Determination of IL-18 protein levels
Levels of IL-18 were determined in aliquots of the cytosol fraction by enzyme-linked immunosorbent assay using commercially available Quantikine kits for human IL-18, purchased from R & D Systems.
Statistical analysis
We performed data analyses using SPSS statistical software (version 27; IBM). All data were embedded in a generalized linear model to compare the effects of the 2 groups (people who were depressed and died by suicide and healthy controls) on the mRNA and protein expression of NLRP and NLRP-associated inflammasome molecules by adjusting the effects of age, sex, postmortem interval and brain pH. To examine whether the protein and mRNA expression of NLRPs and other outcome measures were affected by postmortem interval, age, or brain pH, we included these variables as covariates in the multivariate model. We analyzed the results for protein and mRNA expression individually using SPSS. We also tested each outcome measure for normality using the Kolmogorov–Smirnov test. We performed univariate comparisons between the 2 groups for each studied molecule using the Bonferroni post hoc test. Changes with p values of 0.05 or less were considered significant.
Results
Sample demographic and clinical characteristics
The demographic and clinical characteristics of the 2 study groups are summarized in Table 2, and detailed characteristics are provided in Appendix 1, Table S1, available at jpn.ca. This report describes observations for variables such as age, sex, race or ethnicity, postmortem interval and brain pH; Appendix 1, Table S1, also includes the method of suicide and the presence of antidepressants or ethanol at the time of death for people who were depressed and died by suicide.

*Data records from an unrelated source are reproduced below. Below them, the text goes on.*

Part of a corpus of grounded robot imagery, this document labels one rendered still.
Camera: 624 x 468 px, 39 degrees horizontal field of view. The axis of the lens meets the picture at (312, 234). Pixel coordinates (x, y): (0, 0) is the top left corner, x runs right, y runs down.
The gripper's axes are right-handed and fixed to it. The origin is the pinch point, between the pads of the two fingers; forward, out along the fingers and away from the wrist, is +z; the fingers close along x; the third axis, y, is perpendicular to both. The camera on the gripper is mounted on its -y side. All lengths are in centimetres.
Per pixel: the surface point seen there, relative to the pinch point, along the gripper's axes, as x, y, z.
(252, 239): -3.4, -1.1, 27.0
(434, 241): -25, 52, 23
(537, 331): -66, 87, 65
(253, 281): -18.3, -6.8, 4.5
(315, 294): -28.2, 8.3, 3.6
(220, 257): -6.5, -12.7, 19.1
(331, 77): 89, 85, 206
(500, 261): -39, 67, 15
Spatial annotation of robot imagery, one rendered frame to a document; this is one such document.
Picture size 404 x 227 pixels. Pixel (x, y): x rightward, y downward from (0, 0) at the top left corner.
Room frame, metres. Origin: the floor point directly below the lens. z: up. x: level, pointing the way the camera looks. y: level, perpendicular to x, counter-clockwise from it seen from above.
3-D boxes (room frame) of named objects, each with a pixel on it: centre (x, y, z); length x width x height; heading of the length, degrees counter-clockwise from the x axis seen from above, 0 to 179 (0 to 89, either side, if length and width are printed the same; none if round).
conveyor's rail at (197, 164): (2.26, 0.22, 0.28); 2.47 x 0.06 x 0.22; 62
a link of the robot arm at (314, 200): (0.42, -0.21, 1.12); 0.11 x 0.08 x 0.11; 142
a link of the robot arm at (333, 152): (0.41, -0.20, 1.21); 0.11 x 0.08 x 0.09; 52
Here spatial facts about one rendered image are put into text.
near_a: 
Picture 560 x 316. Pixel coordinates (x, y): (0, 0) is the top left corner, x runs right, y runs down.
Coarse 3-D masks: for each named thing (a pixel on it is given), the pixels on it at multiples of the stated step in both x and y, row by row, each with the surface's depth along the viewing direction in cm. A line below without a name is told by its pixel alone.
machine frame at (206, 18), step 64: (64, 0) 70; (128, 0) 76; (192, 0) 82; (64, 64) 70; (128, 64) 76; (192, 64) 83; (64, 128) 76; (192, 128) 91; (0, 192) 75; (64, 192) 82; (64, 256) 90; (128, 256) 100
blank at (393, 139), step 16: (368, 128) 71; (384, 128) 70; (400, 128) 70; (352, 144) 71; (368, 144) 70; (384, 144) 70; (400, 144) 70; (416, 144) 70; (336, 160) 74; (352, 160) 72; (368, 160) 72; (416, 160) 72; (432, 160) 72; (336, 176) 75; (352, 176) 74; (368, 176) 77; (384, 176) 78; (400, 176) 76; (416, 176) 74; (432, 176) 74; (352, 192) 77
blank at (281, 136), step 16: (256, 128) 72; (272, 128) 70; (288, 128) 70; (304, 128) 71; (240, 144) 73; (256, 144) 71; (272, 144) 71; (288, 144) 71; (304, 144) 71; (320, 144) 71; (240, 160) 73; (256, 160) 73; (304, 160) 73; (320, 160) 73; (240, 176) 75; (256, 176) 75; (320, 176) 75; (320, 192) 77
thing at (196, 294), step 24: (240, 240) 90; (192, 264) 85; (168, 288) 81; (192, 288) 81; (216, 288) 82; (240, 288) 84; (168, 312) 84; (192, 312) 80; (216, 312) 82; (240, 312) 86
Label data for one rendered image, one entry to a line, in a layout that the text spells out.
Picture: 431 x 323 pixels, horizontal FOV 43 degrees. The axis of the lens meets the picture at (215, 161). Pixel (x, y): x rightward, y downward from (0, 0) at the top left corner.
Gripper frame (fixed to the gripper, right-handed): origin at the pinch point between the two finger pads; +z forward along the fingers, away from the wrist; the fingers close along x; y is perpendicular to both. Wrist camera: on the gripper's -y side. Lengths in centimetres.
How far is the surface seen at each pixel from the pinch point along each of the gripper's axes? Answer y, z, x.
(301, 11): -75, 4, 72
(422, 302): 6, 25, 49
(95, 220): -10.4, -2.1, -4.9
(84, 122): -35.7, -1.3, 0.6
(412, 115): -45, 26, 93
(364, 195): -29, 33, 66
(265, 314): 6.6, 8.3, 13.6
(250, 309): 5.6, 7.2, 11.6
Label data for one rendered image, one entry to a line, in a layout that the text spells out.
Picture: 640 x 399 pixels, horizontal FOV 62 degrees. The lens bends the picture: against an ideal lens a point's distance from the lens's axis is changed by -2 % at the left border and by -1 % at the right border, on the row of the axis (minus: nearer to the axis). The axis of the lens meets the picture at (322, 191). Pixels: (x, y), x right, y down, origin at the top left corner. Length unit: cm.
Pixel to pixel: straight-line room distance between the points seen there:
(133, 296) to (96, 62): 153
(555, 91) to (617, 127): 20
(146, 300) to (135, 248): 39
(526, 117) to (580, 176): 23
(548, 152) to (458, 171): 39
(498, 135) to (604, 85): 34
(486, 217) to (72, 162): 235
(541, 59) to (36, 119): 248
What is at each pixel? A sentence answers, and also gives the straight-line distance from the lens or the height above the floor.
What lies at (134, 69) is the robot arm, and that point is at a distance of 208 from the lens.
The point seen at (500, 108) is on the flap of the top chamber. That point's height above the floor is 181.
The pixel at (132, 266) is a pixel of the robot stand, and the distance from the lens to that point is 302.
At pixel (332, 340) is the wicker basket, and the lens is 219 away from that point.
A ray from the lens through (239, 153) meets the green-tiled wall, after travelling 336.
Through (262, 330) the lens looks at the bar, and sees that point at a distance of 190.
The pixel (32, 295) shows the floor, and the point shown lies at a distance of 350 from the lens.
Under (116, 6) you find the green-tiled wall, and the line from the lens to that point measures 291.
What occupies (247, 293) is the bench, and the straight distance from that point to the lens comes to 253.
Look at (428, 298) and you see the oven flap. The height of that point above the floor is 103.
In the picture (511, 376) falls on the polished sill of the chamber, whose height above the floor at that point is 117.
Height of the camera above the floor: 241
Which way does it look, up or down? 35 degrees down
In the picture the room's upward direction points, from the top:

Participant demographic and clinical characteristics
Protein and mRNA expression of IL-1β, IL-6 and TNFα
In an earlier study, we determined the protein and mRNA expression of TNFα, IL-1β and IL-6 in the PFC of healthy controls and people who were depressed and died by suicide.9 Compared to healthy controls, we found a significant increase in the protein and mRNA expression of TNFα, IL-1β and IL-6 in the PFC of people who were depressed and died by suicide (Figure 1A and B).
(A) Mean mRNA expression levels of TNFα, IL-1β and IL-6 in the prefrontal cortex of healthy controls and people who were depressed and died by suicide. The data are shown as the fold change in mRNA levels ± standard error of the mean. (B) Mean protein expression levels (pg/mg tissue) of TNFα, IL-1β and IL-6 in the prefrontal cortex of healthy controls and people who were depressed and died by suicide. Values are given as the mean ± standard deviation; *p < 0.05. IL = interleukin; TNFα = tumour necrosis factor-α.
mRNA expression
We determined the mRNA expression of 3 NLRPs (NLRP1, NLRP3 and NLRP6) using qPCR, followed by mRNA expression studies of some component genes of NLRP3-associated inflammasomes (ASC, caspase1, caspase3 and IL-18); results are shown as fold change (Figure 2A and B). Comparison of the mRNA expression of these genes in both groups using multivariate analysis showed overall significant differences in the mRNA expression of NLRP3 (F4,50 = 1.331; p = 0.018) and caspase3 (F4,50 = 2.654; p = 0.045). Univariate comparisons using the Bonferroni post hoc test suggested significant upregulation of the mRNA expression of NLRP1 (F1,45 = 5.127; p = 0.028), NLRP3 (F1,45 = 4.656; p = 0.036) and NLRP6 (F1,45 = 4.944; p = 0.031) in the PFC of people who were depressed and died by suicide compared to healthy controls (Figure 2A). Univariate comparison tests also revealed significant increases in the mRNA expression of ASC (F1,45 = 4.377; p = 0.042) and caspase3 (F1,45 = 6.187; p = 0.017) in the PFC of people who were depressed and died by suicide compared to healthy controls (Figure 2B). However, we observed no significant differences between the 2 groups in the mRNA expression of caspase1 and IL-18 (Figure 2B). Confounding variables such as age, postmortem interval and brain pH showed no significant effects on mRNA expression in either of the 2 study groups.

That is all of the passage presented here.